WORK TO COMPLETE: Scan the entries below and say how many lines contain "gripper". Write only the number.

SUPPLIED INFORMATION:
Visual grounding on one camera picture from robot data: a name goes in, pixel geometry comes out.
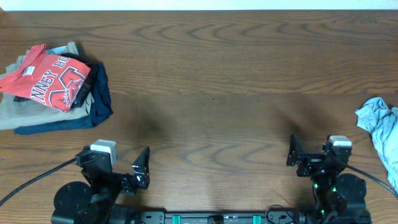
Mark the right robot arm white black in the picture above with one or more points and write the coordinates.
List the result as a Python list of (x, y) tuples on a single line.
[(339, 197)]

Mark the beige folded garment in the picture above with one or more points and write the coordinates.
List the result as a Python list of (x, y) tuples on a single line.
[(42, 86)]

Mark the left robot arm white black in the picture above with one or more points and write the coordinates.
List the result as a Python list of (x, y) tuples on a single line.
[(94, 201)]

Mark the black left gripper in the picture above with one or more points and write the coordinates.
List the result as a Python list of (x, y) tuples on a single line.
[(141, 170)]

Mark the light blue-grey garment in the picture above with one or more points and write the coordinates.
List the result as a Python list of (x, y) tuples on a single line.
[(380, 122)]

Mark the navy blue folded garment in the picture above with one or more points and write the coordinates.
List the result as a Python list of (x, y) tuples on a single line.
[(100, 110)]

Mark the orange-red t-shirt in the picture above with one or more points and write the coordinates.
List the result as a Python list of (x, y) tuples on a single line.
[(46, 77)]

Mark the black patterned folded garment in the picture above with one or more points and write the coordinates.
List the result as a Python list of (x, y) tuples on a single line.
[(85, 84)]

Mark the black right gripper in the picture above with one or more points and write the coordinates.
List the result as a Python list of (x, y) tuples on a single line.
[(311, 161)]

RESULT OF THIS TASK: 2